Elle glisse que sa chance est de pouvoir écrire aussi, des mots et des textes : « Tout le temps, j’ai eu un livre avec moi. Quand j’étais à l’université je suivais à la fois des cours de langues modernes et de musicologie. L’écriture musicale nécessite plus de technique, l’écriture littéraire est plus libre. Je m’intéresse plus à la poésie qui est plus spontanée. On a un accès plus direct aux mots, on grandit avec la langue. Musique ou littérature, ce sont deux langues. Il existe un nouvel intérêt pour la musique déclamée et des lectures publiques dans les écoles. J’aime beaucoup la musique française, où le mot a une musique. On peut écouter un texte par sa sonorité. »
«La musique contemporaine a éclaté au XXe siècle où chacun avait son langage et sa vision.»

Judith Adler de Oliveira a collaboré avec le compositeur Qoutayba Neaimi pour le projet Confluences qui sera donné à Mons en novembre.

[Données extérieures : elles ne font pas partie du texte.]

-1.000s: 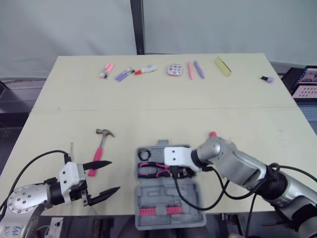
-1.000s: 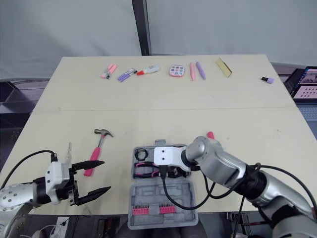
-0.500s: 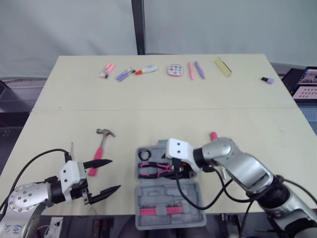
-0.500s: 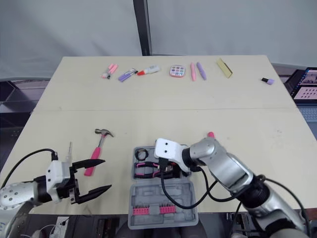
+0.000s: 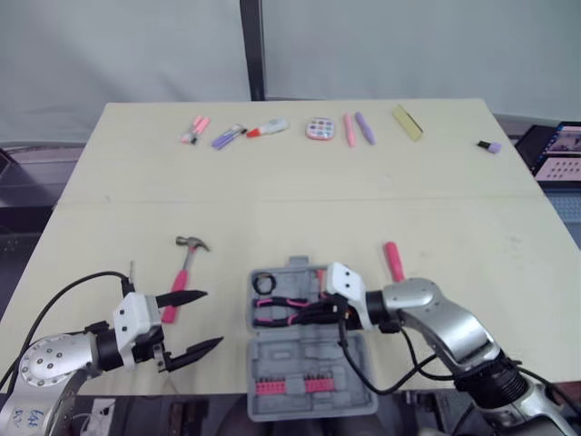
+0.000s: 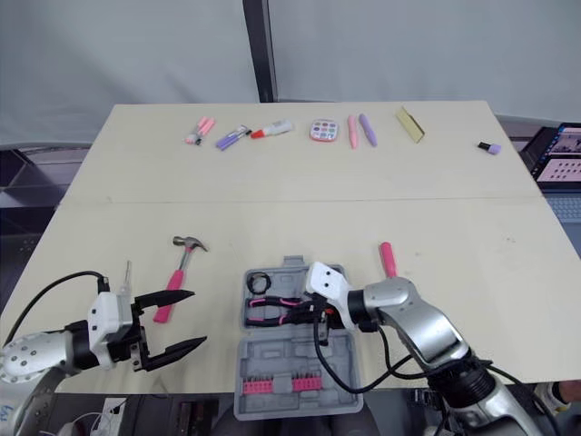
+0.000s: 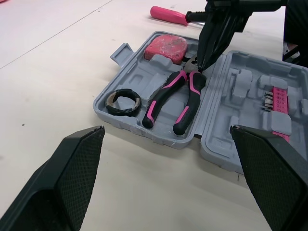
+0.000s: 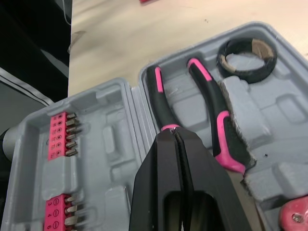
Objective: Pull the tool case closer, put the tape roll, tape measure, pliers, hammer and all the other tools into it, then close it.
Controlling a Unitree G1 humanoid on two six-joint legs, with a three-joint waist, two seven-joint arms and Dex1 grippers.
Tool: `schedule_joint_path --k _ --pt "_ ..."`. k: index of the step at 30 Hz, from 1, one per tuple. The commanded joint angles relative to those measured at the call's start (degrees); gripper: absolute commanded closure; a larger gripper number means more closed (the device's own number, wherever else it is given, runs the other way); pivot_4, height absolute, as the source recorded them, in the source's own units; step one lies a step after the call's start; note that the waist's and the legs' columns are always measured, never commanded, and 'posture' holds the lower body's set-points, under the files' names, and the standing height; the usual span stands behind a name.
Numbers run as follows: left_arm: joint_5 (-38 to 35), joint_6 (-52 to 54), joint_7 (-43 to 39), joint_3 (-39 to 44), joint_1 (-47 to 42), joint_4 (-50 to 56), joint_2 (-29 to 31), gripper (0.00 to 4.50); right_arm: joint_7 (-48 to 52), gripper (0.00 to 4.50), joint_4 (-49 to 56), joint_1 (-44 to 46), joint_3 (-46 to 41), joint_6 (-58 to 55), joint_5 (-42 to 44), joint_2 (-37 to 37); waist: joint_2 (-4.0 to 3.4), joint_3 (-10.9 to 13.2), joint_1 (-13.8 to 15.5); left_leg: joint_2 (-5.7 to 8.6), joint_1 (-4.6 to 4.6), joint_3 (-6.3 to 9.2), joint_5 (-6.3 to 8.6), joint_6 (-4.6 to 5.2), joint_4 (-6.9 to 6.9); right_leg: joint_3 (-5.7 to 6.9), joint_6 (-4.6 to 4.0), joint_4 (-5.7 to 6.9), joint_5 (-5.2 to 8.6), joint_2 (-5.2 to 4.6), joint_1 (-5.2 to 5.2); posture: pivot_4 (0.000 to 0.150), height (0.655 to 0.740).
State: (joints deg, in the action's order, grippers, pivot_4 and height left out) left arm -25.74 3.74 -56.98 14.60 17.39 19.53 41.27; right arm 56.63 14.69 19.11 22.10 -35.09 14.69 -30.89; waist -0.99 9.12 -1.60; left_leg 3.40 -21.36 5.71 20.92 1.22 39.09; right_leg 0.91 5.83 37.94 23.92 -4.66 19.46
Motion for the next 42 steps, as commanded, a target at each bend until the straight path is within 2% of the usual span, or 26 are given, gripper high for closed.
schedule_joint_path --k 1,15,29,42 --pt "0.04 0.06 0.35 0.05 0.12 1.78 -0.02 0.0 -0.98 4.44 -2.07 -0.23 -0.55 3.32 -0.82 0.94 0.0 0.0 0.02 0.01 0.0 0.0 0.0 0.0 0.0 -0.01 0.0 0.0 0.0 -0.01 0.0 0.15 0.7134" --pt "0.16 0.1 0.22 0.34 0.76 2.24 0.01 0.0 -0.7 4.44 -5.21 -2.88 -0.27 7.07 -1.67 1.71 0.0 -0.01 0.04 0.01 0.02 0.0 0.0 0.0 0.01 -0.01 0.0 0.0 0.0 -0.01 -0.01 0.15 0.7134" --pt "0.57 -0.23 0.1 -0.31 -0.1 1.72 -0.16 0.0 -3.35 4.44 -13.46 -5.02 3.05 12.84 -8.5 3.28 0.27 -0.21 -0.03 -0.03 0.24 0.0 0.01 -0.03 -0.04 -0.01 0.0 0.0 0.0 0.02 -0.17 0.15 0.7134" --pt "1.13 -0.71 0.68 -1.08 -0.11 1.53 -0.97 0.0 -3.65 4.44 -17.38 -6.69 6.15 15.17 -14.06 0.95 0.72 -0.88 0.04 -0.09 0.39 0.09 0.04 -0.1 -0.07 -0.01 0.0 -0.09 0.0 0.08 -0.34 0.15 0.7134"
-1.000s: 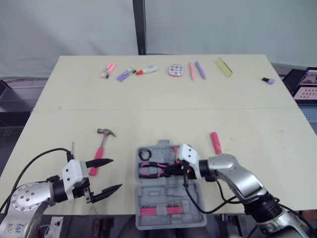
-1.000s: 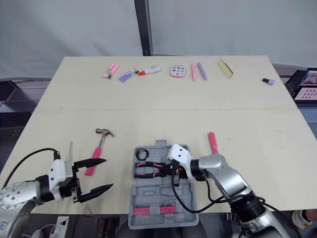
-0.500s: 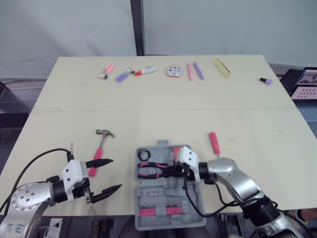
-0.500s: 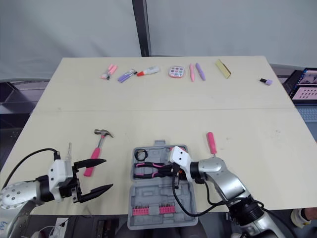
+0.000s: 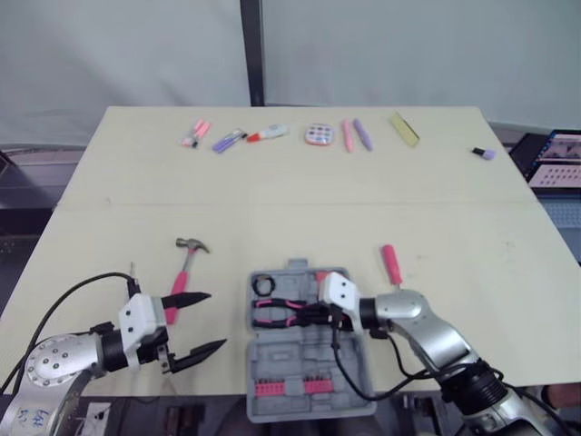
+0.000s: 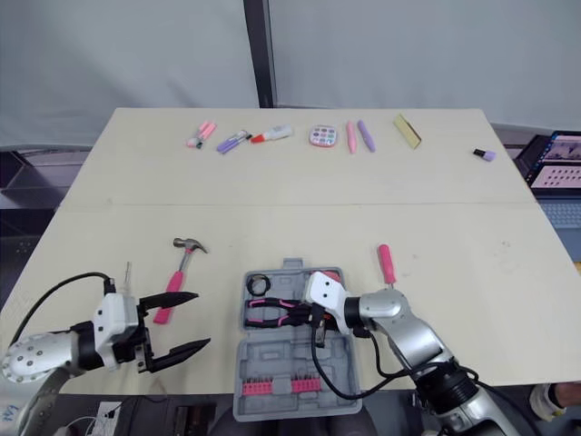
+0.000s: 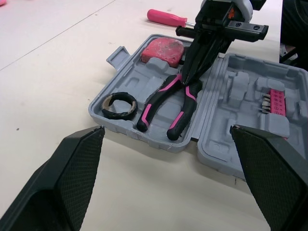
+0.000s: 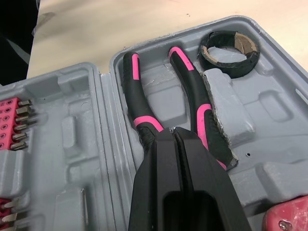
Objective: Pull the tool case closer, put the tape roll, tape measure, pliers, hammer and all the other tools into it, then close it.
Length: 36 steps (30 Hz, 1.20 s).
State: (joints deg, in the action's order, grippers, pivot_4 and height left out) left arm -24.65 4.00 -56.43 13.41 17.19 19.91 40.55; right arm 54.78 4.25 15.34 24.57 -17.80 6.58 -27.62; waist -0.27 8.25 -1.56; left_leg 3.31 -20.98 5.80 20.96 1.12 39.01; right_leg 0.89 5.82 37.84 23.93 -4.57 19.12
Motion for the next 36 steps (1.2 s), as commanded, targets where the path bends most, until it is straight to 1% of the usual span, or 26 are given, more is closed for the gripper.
schedule_joint_path --k 1,2,5,16,18,21,26,32,34,36 --pt "0.08 -1.0 0.13 0.09 0.09 1.13 -0.3 0.0 -1.77 4.44 -7.16 -2.99 3.8 -1.93 -6.27 -2.41 0.0 -0.02 0.01 0.0 0.03 0.0 0.0 0.0 0.0 0.0 0.0 0.0 0.0 0.0 -0.05 0.15 0.7134" --pt "0.09 -1.0 0.15 0.04 0.06 1.12 -0.34 0.0 -1.84 4.44 -7.35 -3.0 3.95 -1.91 -6.65 -2.49 0.0 -0.01 0.04 0.0 0.11 0.03 0.01 -0.01 -0.02 0.0 0.0 -0.06 0.0 0.0 -0.17 0.15 0.7134" --pt "0.11 -1.03 0.22 -0.11 -0.06 1.07 -0.48 0.0 -2.12 4.44 -8.3 -3.0 4.57 -1.45 -7.94 -2.69 0.0 -0.11 0.11 0.0 0.78 0.06 0.03 -0.03 -0.31 0.0 -0.03 -0.36 0.02 0.0 -0.78 0.15 0.7134" --pt "0.23 -1.08 0.78 -0.5 -0.11 1.03 -0.88 0.0 -2.07 4.44 -10.09 -2.97 6.01 -1.67 -10.12 -3.11 -0.04 -0.3 0.12 0.0 0.95 0.17 0.04 -0.03 -0.42 0.0 -0.07 -0.99 0.04 0.04 -1.39 0.15 0.7134" --pt "0.21 -0.94 0.82 -0.59 -0.17 1.07 -0.89 0.0 -2.11 4.44 -10.75 -2.78 6.42 -1.55 -10.76 -3.13 -0.05 -0.31 0.12 0.0 1.09 0.17 0.03 -0.03 -0.51 0.0 -0.07 -1.07 0.04 0.04 -1.53 0.15 0.7134" --pt "0.16 -0.76 0.86 -0.75 -0.22 1.11 -0.83 0.0 -2.32 4.44 -11.29 -2.6 6.78 -1.35 -11.08 -3.12 -0.12 -0.45 0.13 0.0 1.66 0.11 0.03 -0.04 -0.91 -0.01 -0.11 -1.42 0.06 0.03 -1.76 0.15 0.7134" --pt "0.21 -0.52 0.76 -1.3 -0.29 0.93 -0.82 0.0 -3.28 4.44 -10.23 -2.42 5.7 -1.53 -10.0 -2.41 -0.04 -0.56 0.18 -0.01 1.71 0.12 0.04 -0.04 -0.94 -0.05 -0.11 -1.44 0.06 0.03 -1.8 0.15 0.7134" --pt "-0.05 -0.22 0.44 -2.71 -1.73 0.41 -1.02 0.0 -3.59 4.44 -1.86 -0.38 1.17 -5.63 -6.29 -2.16 -0.1 -0.52 0.31 -0.01 1.62 0.11 0.03 -0.05 -0.94 -0.09 -0.11 -1.65 0.06 0.03 -1.8 0.15 0.7134" --pt "-0.07 0.67 0.87 -3.66 -3.01 0.48 -1.12 0.0 -3.56 4.44 1.88 0.47 -1.0 -7.9 -4.86 -2.71 -0.46 -0.3 0.54 0.0 1.48 0.09 0.03 -0.06 -0.92 -0.12 -0.11 -1.81 0.06 0.03 -1.75 0.15 0.7134" --pt "-0.09 1.97 1.57 -4.41 -4.42 0.57 -1.31 0.0 -3.42 4.44 5.82 1.02 -3.35 -10.73 -3.02 -3.39 -0.65 -0.18 1.03 0.04 1.1 0.07 0.01 -0.05 -0.83 -0.19 -0.11 -1.79 0.06 0.03 -1.66 0.15 0.7134"
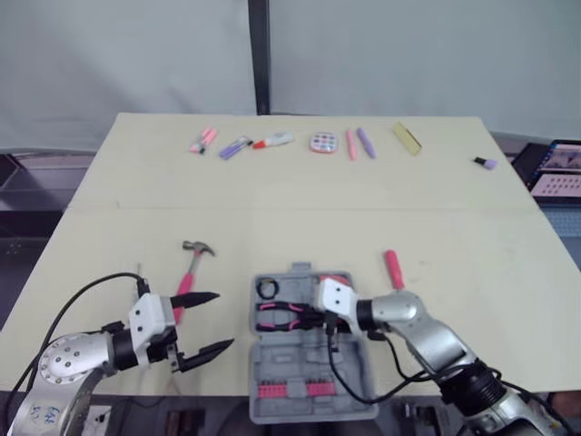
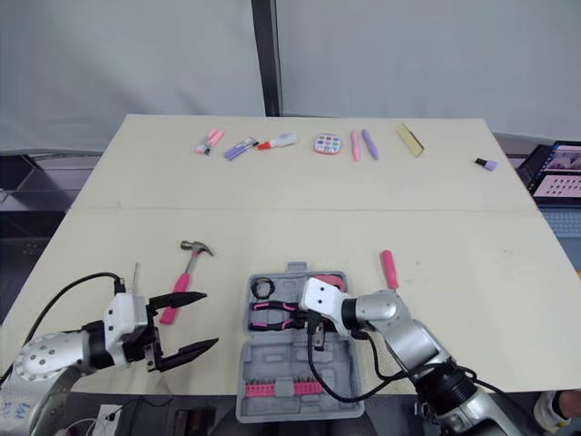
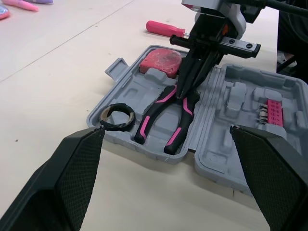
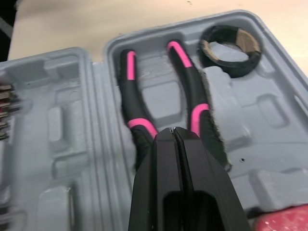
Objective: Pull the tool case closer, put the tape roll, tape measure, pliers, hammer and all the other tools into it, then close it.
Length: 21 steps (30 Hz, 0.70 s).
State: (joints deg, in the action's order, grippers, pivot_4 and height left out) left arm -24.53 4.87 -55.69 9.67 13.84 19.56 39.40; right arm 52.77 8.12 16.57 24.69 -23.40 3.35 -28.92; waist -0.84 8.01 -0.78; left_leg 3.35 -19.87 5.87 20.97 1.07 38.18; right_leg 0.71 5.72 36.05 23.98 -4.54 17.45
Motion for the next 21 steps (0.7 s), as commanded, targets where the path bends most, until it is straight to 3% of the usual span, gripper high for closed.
schedule_joint_path --k 1,5,10,13,20,21 --pt "-0.17 1.66 1.18 -0.88 -1.6 0.97 -0.23 0.0 -1.22 4.44 3.77 -0.15 -4.43 -6.48 1.1 -2.52 -0.1 0.08 0.46 0.0 -0.31 0.02 -0.03 0.0 0.09 0.01 0.0 0.02 0.0 0.02 0.24 0.15 0.7134" --pt "-1.65 6.53 3.02 -1.19 -3.06 1.95 -0.34 0.0 0.0 4.44 13.58 -2.44 -12.46 -10.91 6.97 -6.43 -0.09 0.36 0.88 0.05 -0.64 0.01 -0.05 0.0 0.17 0.0 0.01 0.49 -0.01 -0.02 0.75 0.15 0.7134" --pt "-1.95 7.7 2.66 0.22 0.39 2.9 0.09 0.0 3.56 4.44 18.66 -12.77 -22.82 -9.19 11.03 -15.16 0.03 0.47 0.78 -0.02 -1.21 0.0 -0.06 0.02 0.21 0.12 0.02 0.73 -0.01 0.03 1.23 0.15 0.7134" --pt "-1.78 6.06 1.97 1.69 4.77 3.49 -0.18 0.0 6.25 3.69 21.57 -22.41 -30.16 -11.49 15.0 -19.86 0.11 0.72 0.73 -0.02 -1.23 -0.07 -0.04 0.06 0.16 0.18 0.02 0.67 -0.01 0.01 1.22 0.15 0.7134" --pt "-1.91 2.79 0.35 3.46 11.76 4.5 -1.18 0.0 7.7 0.21 25.08 -38.86 -41.0 -10.56 19.07 -21.27 0.1 1.07 1.04 -0.07 -1.31 -0.18 -0.23 0.08 0.49 0.24 0.02 -0.11 -0.01 0.0 0.88 0.15 0.7134" --pt "-1.31 1.92 0.81 3.69 12.35 4.64 -1.53 0.0 7.81 0.04 25.05 -40.78 -41.82 -9.9 18.94 -21.25 0.1 1.07 1.07 -0.08 -1.29 -0.18 -0.24 0.08 0.49 0.24 0.02 -0.13 -0.01 0.0 0.84 0.15 0.7134"
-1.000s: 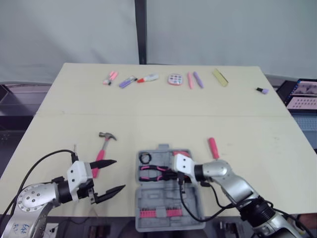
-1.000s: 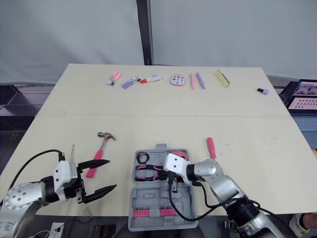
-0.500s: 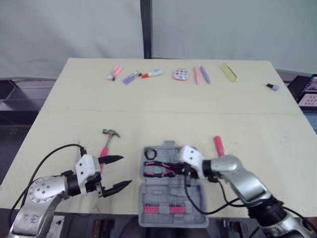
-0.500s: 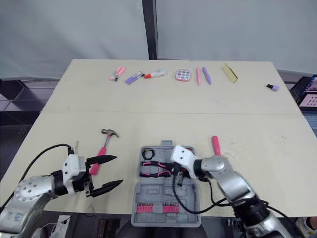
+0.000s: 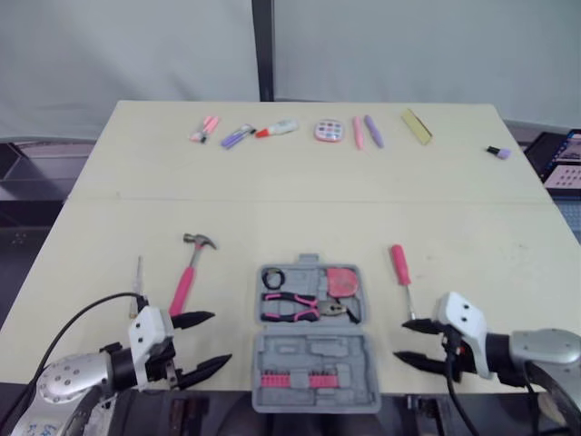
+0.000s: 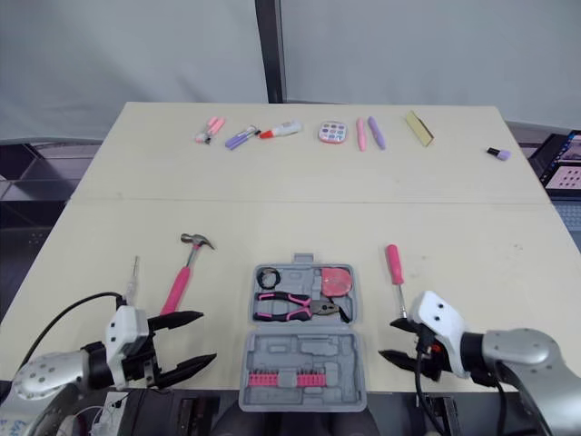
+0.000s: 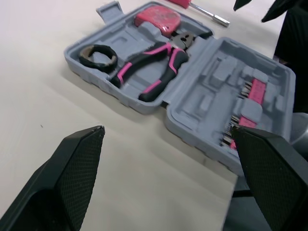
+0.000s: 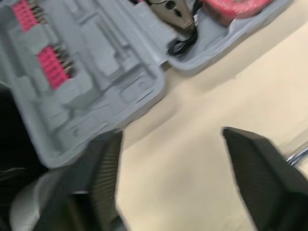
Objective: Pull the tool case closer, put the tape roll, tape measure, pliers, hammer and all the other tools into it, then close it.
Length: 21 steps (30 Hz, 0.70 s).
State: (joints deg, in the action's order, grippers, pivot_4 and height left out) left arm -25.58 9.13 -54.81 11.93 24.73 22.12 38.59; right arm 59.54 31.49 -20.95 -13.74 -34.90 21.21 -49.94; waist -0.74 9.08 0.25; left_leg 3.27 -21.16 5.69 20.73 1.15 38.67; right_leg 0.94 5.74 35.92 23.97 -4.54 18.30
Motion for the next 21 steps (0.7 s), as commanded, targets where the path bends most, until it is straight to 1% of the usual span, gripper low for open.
schedule_joint_path --k 1,4,8,12,14,15,16,17,21 --pt "0.18 -2.81 0.7 1.77 2.07 2.32 -1.16 0.0 1.08 0.04 1.59 -5.09 -4.13 2.49 0.85 -0.09 -0.01 0.01 0.13 0.0 0.02 0.0 0.0 0.0 -0.01 0.0 0.0 0.0 0.0 0.0 -0.01 0.15 0.7134" --pt "0.12 -2.39 1.79 2.12 3.81 2.94 -1.9 0.0 0.28 0.04 1.4 -8.66 -5.54 4.08 0.7 0.86 -0.03 0.02 0.41 0.0 0.0 0.0 0.02 0.02 -0.02 -0.01 0.0 0.01 0.0 0.0 0.01 0.15 0.7134" --pt "1.04 -3.35 1.94 1.43 5.73 3.43 -2.27 0.0 -0.28 0.04 0.55 -10.94 -5.97 6.33 0.32 1.86 -0.03 0.02 0.5 0.0 0.01 -0.01 0.02 0.03 -0.04 0.0 0.01 0.03 0.0 0.01 0.0 0.15 0.7134" --pt "3.35 -5.46 2.4 0.56 4.51 1.27 -2.38 0.0 -0.72 0.04 -0.78 -11.52 -5.59 7.52 -0.43 1.58 -0.04 0.02 0.98 0.01 0.0 -0.02 0.02 0.03 -0.02 -0.01 0.01 0.02 0.0 0.01 0.0 0.15 0.7134" --pt "4.38 -6.16 2.28 -0.19 2.74 -0.65 -2.06 0.0 -1.35 0.04 -1.4 -10.03 -5.31 7.92 -0.71 1.46 -0.04 0.02 1.1 0.02 0.0 -0.03 0.02 0.03 -0.01 -0.01 0.01 0.03 -0.01 0.01 0.0 0.15 0.7134" --pt "4.83 -6.21 2.17 -0.6 1.73 -1.59 -1.83 0.25 -1.69 0.55 -1.79 -8.87 -5.09 7.68 -0.55 1.46 -0.04 0.02 1.1 0.02 0.01 -0.03 0.02 0.03 -0.01 -0.01 0.01 0.05 -0.01 0.01 0.0 0.15 0.7134" --pt "5.31 -6.39 1.98 -1.12 0.58 -2.6 -1.63 0.57 -1.98 0.82 -2.35 -7.59 -4.57 7.81 -0.65 1.47 -0.04 0.02 1.09 0.02 0.01 -0.03 0.02 0.03 0.0 0.0 0.01 0.07 -0.01 0.01 0.0 0.15 0.7134" --pt "5.77 -6.35 1.92 -1.64 -0.53 -3.46 -1.53 0.91 -2.49 1.29 -3.07 -6.38 -3.82 7.78 -1.07 1.45 -0.04 0.02 1.09 0.02 0.01 -0.03 0.02 0.03 0.01 0.0 0.01 0.08 -0.01 0.02 0.0 0.15 0.7134" --pt "9.99 -7.43 3.07 -5.16 -5.09 -7.33 -1.87 3.03 -4.22 3.41 -5.46 -3.28 -0.36 7.94 -2.87 2.0 -0.05 0.02 1.07 0.02 0.01 -0.03 0.02 0.03 0.01 0.03 0.02 0.21 -0.01 0.03 0.03 0.15 0.7134"
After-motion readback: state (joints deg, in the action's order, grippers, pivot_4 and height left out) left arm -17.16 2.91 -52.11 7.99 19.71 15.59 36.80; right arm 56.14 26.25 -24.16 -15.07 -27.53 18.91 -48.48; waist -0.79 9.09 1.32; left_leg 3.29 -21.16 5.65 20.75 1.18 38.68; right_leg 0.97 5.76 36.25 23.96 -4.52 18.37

Elle est consciente que réunir sous un même patronyme librettiste et compositrice n’est pas dans le canon commun de notre société, où chacun doit trouver sa case bien étiquetée, voire ne pas en sortir. Alors mêler des genres musicaux dans son écriture et écrire des textes pour ses mélodies ou d’autres, c’est presque un défi : « Dans nos lectures, on trouve des changements de style et des formes de langage différentes. L’auteur et le lecteur circulent entre des idiomes. L’auteur choisit son registre. On oppose souvent musique contemporaine et musique du passé. La musique contemporaine a éclaté au XXe siècle où chacun avait son langage et sa vision. Certains ont défendu leur vision de la musique à tout prix. Je pense qu’il y a eu une désaffection par facilité d’écouter et de réécouter des airs ou des mélodies agréables et consonants. Certains compositeurs ont oublié de prendre en considération qu’au bout de la musique il y a une oreille. Que ce soit celle du public mais aussi de l’interprète.»
Si Judith Adler de Oliveira regrette de ne pas être encore aller au Liban, elle se réjouit que Confluences, cette création pluriel,e a pu être jouée à l’automne dernier à la salle Boulez à Berlin : « Nous sommes passés entre les mailles du filet. En plus nous avons pu la jouer devant Daniel Barenboïm. Cette création est une rencontre musicale avec les cultures d’Orient et d’Occident, entre le compositeur Qoutayba Neaima et moi, avec cette cantate en six langues où j’ai travaillé sur le livret en associant des textes de différents auteurs comme Voltaire ou d’autres pris dans la Bible. J’ai composé pour cette occasion Qowl Kaddish (NDLR : Pour voix et ensemble de musique de chambre). Confluences sera repris au festival de musique sacrée de Mons le 26 novembre. »
On pourrait s’interroger à propos de la collaboration de deux compositeurs pour une même création, Judith Adler de Oliveira assure que c’était plutôt stimulant : « C’est vrai que nous n’avons pas le même langage, mais nous avions le plaisir de l’écoute, nous nous montrons nos partitions. Au bout du compte, on comprend pourquoi tel ou tel choix chez l’autre, bien que les façons de faire soient différentes. Ce n’est pas lié à nos différences culturelles. Je me sens plus en décalage avec des gens qui sont d’ici et qui vivent ici. »
Son dernier opus est dédicacé au quatuor Akhtamar pour qui elle a signé “Elia Lrde”, une musique aux couleurs géorgienne. Elle prolonge cette collaboration avec une œuvre d’inspiration arménienne.
Judith Adler de Oliveira explique qu’elle travaille de plusieurs manières : « Soit j’ai une bourse pour écrire une pièce, soit j’ai des commandes. Pour Confluences, je n’avais pas de commande au départ. Mais quand on a quelque chose qui vous tient à cœur, je pense qu’il faut la faire. »
Où écouter des œuvres de Judith Adler de Oliveira ?
- Le 26 novembre au festival de musique sacrée de Mons sera donnée Qowl Kaddish.